The word “anxiety” has been thrown around a lot over the last few months. Anxiety is a state of fear or apprehension about what is to come. It is the body’s response to stressful situations. For many, anxiety is high because of the pandemic alone. Not withstanding the changes in normalcy it has brought.
One thing I am more anxious about than any other thing, as we face down an unprecedented start to the fall, is that we will sacrifice our common civility for the sake of our own fear.
In the past, something that has bound us together in relationship with one another is our kindness and caring. How we become connected to one another, through bonds that withstand and are secure, is through the pledge of mutual cooperation and understanding. The way we find strength is through the reciprocal relationships we share with others, founded on common decency, respect, compassion and care.
If these ideals are sacrificed for the sake of our own interests, for the sake of our own desires and rights, we are in for a tumultuous fall and winter.
A little story to illustrate.
Recently, I had an episode that involved a chronic condition that is worsened by stress.
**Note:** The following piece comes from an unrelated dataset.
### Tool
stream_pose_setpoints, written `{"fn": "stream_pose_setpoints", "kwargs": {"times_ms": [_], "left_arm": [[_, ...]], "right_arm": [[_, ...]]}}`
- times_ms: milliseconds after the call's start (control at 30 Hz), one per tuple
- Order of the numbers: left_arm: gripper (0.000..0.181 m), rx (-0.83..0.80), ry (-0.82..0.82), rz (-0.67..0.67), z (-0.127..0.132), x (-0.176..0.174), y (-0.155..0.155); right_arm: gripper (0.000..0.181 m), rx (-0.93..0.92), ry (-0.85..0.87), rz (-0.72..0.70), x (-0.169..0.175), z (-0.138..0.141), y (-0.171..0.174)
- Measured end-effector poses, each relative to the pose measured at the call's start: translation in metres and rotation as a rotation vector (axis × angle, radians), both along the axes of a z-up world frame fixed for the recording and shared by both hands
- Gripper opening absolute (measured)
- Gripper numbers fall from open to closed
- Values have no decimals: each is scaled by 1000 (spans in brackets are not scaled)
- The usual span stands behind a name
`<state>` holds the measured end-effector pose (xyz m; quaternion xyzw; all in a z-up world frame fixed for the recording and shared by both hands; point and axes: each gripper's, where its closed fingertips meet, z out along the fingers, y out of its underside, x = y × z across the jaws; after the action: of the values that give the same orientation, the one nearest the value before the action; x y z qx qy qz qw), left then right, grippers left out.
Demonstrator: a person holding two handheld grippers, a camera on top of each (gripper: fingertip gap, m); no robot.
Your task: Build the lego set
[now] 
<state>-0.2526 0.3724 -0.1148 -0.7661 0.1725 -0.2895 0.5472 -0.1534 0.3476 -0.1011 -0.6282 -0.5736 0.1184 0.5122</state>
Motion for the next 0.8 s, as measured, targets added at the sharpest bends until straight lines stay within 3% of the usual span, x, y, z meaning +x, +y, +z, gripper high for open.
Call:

I went to my local ER and was triaged.
Immediately, I was taken into an observation room, called to go behind the doors that are designated as a “holding tank” for those of us who have been assessed. There, in that little, cramped room, I stayed stationary for two and a half hours, waiting to be seen by the physician on call.
While I passed the time, I second-guessed myself. I questioned my decision to come in. Wondered if I was wasting the doctor’s time. Wondered if this was all in my head. Wondered if the nurses and doctor might tell me this was an issue that required a family doctor, not a busy emergency room staff. Wondered if I would be given a scolding for my stupid decision to be there in the first place.
And while I wondered, I felt ashamed for my choice to relinquish my time, so as to sit there, useless, using up their precious emergency room and its resources.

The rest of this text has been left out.